## [What is required]
Write out the records once more, exactly, and keep any image out.

★ ★ ★ ★ ★ ★ ★

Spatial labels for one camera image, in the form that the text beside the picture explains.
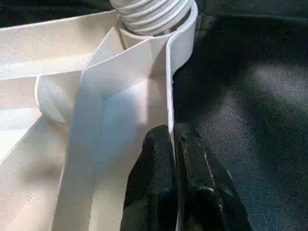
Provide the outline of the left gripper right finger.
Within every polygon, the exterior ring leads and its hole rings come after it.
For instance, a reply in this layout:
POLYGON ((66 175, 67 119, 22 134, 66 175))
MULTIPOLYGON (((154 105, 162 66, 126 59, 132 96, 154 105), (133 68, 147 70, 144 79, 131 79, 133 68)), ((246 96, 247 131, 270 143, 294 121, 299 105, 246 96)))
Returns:
POLYGON ((251 225, 228 170, 187 123, 174 126, 179 186, 179 230, 250 231, 251 225))

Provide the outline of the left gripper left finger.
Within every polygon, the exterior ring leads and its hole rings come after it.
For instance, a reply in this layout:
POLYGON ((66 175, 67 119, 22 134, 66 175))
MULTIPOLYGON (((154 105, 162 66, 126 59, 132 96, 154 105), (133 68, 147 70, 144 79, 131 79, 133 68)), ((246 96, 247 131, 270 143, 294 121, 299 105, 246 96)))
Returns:
POLYGON ((171 137, 166 125, 152 128, 128 176, 123 203, 124 231, 173 231, 178 187, 171 137))

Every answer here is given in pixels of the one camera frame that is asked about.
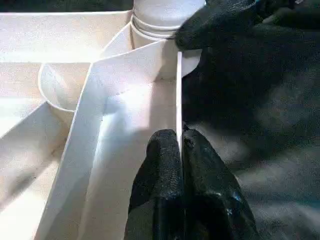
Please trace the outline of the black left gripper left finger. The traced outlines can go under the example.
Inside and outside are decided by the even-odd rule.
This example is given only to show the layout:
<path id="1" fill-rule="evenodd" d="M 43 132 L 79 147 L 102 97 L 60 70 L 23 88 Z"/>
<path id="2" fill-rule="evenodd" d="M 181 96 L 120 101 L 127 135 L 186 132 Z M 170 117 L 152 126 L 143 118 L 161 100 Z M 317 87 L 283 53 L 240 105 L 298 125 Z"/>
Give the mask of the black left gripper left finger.
<path id="1" fill-rule="evenodd" d="M 184 238 L 183 171 L 177 135 L 156 131 L 131 189 L 124 239 Z"/>

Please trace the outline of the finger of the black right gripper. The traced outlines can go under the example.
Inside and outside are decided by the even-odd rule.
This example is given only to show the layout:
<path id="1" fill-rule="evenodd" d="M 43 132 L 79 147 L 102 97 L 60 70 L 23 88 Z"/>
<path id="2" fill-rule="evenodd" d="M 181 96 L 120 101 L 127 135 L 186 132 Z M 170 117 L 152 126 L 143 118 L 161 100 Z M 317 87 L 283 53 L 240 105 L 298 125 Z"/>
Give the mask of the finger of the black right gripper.
<path id="1" fill-rule="evenodd" d="M 175 33 L 181 51 L 211 47 L 253 28 L 263 8 L 261 0 L 208 0 Z"/>

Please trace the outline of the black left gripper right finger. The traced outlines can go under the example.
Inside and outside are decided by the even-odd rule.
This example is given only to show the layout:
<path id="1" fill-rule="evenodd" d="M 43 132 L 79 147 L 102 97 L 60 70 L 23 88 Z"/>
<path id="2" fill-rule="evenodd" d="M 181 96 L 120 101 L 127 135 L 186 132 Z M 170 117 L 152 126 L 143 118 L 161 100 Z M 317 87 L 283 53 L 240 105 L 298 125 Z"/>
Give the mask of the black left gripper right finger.
<path id="1" fill-rule="evenodd" d="M 187 240 L 258 240 L 255 218 L 241 187 L 207 138 L 182 134 Z"/>

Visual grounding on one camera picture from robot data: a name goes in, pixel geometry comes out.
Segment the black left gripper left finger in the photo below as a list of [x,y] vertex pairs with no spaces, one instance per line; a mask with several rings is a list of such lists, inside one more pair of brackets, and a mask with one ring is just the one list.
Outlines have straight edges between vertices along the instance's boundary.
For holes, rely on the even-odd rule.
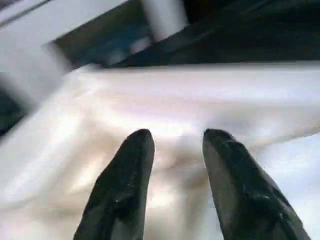
[[130,134],[98,176],[75,240],[141,240],[155,144],[148,129]]

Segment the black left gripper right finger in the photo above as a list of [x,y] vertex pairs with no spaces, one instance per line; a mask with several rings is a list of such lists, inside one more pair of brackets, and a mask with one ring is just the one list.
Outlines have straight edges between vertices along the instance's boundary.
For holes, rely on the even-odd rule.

★ ★ ★ ★ ★ ★ ★

## [Answer for this exercise]
Spatial labels for one camera image, in the form that the text beside the picture explains.
Provide the outline of the left gripper right finger.
Within every polygon, the exterior ring leads and its hole rings come after it.
For instance, a reply in this layout:
POLYGON ((66 175, 67 119, 22 134, 66 175))
MULTIPOLYGON (((154 105, 162 66, 126 59, 132 96, 154 105), (133 68, 147 70, 144 79, 131 79, 133 68)), ((246 96, 247 131, 270 143, 294 121, 299 105, 246 96)))
Returns:
POLYGON ((251 225, 228 170, 187 123, 174 126, 179 186, 179 230, 250 231, 251 225))

Provide the outline of the left gripper left finger.
Within every polygon, the exterior ring leads and its hole rings come after it.
For instance, a reply in this layout:
POLYGON ((66 175, 67 119, 22 134, 66 175))
MULTIPOLYGON (((154 105, 162 66, 126 59, 132 96, 154 105), (133 68, 147 70, 144 79, 131 79, 133 68)), ((246 96, 247 131, 270 143, 294 121, 299 105, 246 96)))
Returns:
POLYGON ((171 137, 166 125, 152 128, 128 176, 123 203, 124 231, 173 231, 178 187, 171 137))

Every answer here is given in pixels of the one camera frame that is asked about.
Please trace the outline of the black left gripper left finger. The traced outlines can go under the example.
Inside and outside are decided by the even-odd rule.
This example is given only to show the layout:
<path id="1" fill-rule="evenodd" d="M 43 132 L 79 147 L 102 97 L 60 70 L 23 88 Z"/>
<path id="2" fill-rule="evenodd" d="M 181 96 L 120 101 L 127 135 L 186 132 Z M 170 117 L 152 126 L 143 118 L 161 100 Z M 317 87 L 283 53 L 240 105 L 298 125 Z"/>
Give the mask of the black left gripper left finger.
<path id="1" fill-rule="evenodd" d="M 184 238 L 183 171 L 177 135 L 156 131 L 131 189 L 124 239 Z"/>

Please trace the outline of the finger of the black right gripper. The traced outlines can go under the example.
Inside and outside are decided by the even-odd rule.
This example is given only to show the layout:
<path id="1" fill-rule="evenodd" d="M 43 132 L 79 147 L 102 97 L 60 70 L 23 88 Z"/>
<path id="2" fill-rule="evenodd" d="M 181 96 L 120 101 L 127 135 L 186 132 Z M 170 117 L 152 126 L 143 118 L 161 100 Z M 317 87 L 283 53 L 240 105 L 298 125 Z"/>
Give the mask of the finger of the black right gripper.
<path id="1" fill-rule="evenodd" d="M 175 33 L 181 51 L 211 47 L 253 28 L 263 8 L 261 0 L 208 0 Z"/>

Please trace the outline of the black left gripper right finger. The traced outlines can go under the example.
Inside and outside are decided by the even-odd rule.
This example is given only to show the layout:
<path id="1" fill-rule="evenodd" d="M 43 132 L 79 147 L 102 97 L 60 70 L 23 88 Z"/>
<path id="2" fill-rule="evenodd" d="M 181 96 L 120 101 L 127 135 L 186 132 Z M 170 117 L 152 126 L 143 118 L 161 100 Z M 317 87 L 283 53 L 240 105 L 298 125 Z"/>
Give the mask of the black left gripper right finger.
<path id="1" fill-rule="evenodd" d="M 187 240 L 258 240 L 255 218 L 241 187 L 207 138 L 182 134 Z"/>

Visual grounding on one camera picture from robot data: a name goes in, pixel geometry comes out.
Segment the black left gripper left finger in the photo below as a list of [x,y] vertex pairs with no spaces, one instance per line; a mask with several rings is a list of such lists, inside one more pair of brackets, and a mask with one ring is just the one list.
Outlines have straight edges between vertices along the instance's boundary.
For holes, rely on the even-odd rule.
[[130,134],[98,176],[75,240],[141,240],[155,144],[148,129]]

Segment the black left gripper right finger in the photo above as a list of [x,y] vertex pairs with no spaces, one instance per line; a mask with several rings is a list of such lists, inside one more pair of brackets, and a mask with one ring is just the one list.
Outlines have straight edges between vertices along the instance's boundary.
For holes, rely on the even-odd rule.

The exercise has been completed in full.